Your suggestions and help would be appreciated,

Thank You very much, Jean


Joshua Comments:

Hi Jean.

It's not surprising you had severe pain, as you were cut into with a very sharp object.

If you didn't have numb fingers before the surgery, but you do now, that points to two options:

Option #1: The surgeon nicked or cut your nerve. That's bad.

Option #2. Since the surgeon was cutting so close to the nerve, s/he didn't cut the nerve itself, but the tissue around it is so inflamed, swollen, and unhappy, that it is compressing the nerve (or possibly the nerve itself is super irritated).

It's also possible that, long story short, your muscles and connective tissue, either at the wrist/forearm and/or up at the neck have tightened up from the trauma of surgery, and are now stepping on the hose of the nerve.

That numbness is either coming from the wrist/surgery site,, the forearm, or up at the neck.

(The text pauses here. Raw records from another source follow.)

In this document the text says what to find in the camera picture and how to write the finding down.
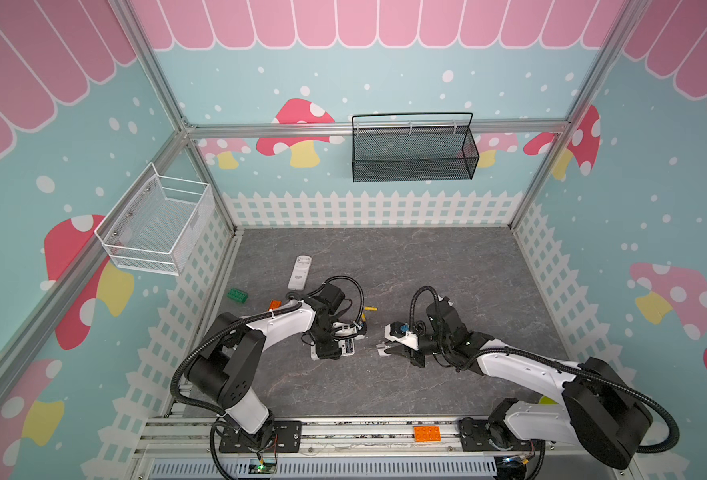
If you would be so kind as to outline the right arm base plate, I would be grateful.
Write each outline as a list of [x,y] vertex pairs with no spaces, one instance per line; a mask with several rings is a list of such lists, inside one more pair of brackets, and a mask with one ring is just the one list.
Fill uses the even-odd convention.
[[459,420],[459,439],[465,452],[531,452],[531,442],[521,440],[501,422],[465,417]]

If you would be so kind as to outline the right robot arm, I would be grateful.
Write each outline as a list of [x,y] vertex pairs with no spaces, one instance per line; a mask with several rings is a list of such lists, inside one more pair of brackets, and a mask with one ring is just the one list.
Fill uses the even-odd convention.
[[628,386],[609,363],[557,360],[515,348],[489,334],[473,331],[453,302],[433,287],[425,310],[427,324],[415,319],[415,304],[405,322],[385,328],[379,355],[401,356],[425,367],[428,357],[459,373],[503,379],[551,400],[547,405],[515,398],[503,400],[487,418],[495,447],[509,441],[545,441],[579,445],[615,470],[629,467],[637,454],[672,450],[681,439],[675,418],[659,402]]

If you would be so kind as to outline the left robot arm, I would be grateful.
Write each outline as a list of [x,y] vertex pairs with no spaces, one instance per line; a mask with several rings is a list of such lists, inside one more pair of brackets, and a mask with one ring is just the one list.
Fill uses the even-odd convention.
[[173,374],[173,400],[207,410],[234,426],[239,444],[259,452],[277,441],[279,427],[253,382],[263,353],[292,337],[315,360],[338,360],[367,334],[365,292],[354,278],[336,275],[307,294],[288,294],[277,309],[237,317],[224,313]]

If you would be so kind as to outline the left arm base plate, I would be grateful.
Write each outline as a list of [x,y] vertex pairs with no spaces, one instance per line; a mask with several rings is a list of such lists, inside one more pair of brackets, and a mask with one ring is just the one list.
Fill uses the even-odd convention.
[[272,420],[257,433],[227,427],[218,444],[220,453],[298,453],[302,438],[301,421]]

Have you ever had numbness in those fingers before? At all?

Jan 28, 2011
Third surgery - Numbness after Carpal Tunnel Surgery, ZING during
by: Debra

Hello Joshua. I had a third surgery in December. The Dr performed a nerve graft taking a 4 inch nerve from my leg and grafting it into my hand. There were 2 pain issues. One of those was alleviated immediately and was recently told in a follow up visit that he believes the second issue will be gone within 2 years. That is the time it will take for the nerve to regenerate. I will start physical therapy in 3 months.

Thank you once again.


Joshua Comments:

Hi Debra.


Please do keep us updated.

Nov 18, 2010
Update - Numbness after Carpal Tunnel Surgery, ZING during
by: Debra

Joshua. I wanted to thank you for your comments a few months ago. Since that time it has been determined that the median nerve was struck and I am getting ready for a third surgery that will be a nerve graft. I have lost feeling in the middle finger and partially in the ring and index fingers.

The second surgery was to try to repair the nerve by sewing the ends together and that did not work and it was done by the original doctor. When that doctor told me there was nothing else he could do for me I went to another doctor that was referred to me by one of the physical therapist I saw.

Because of your comments I was able to suggest to the original doctor that a nerve had been struck. He admitted that that was what had happened.

Again, I just wanted to say thank you.


Joshua Comments:

Hi Debra.

Sometimes, the patient has to tell the doctor what's what!

Good luck with the nerve graft. Keep us updated.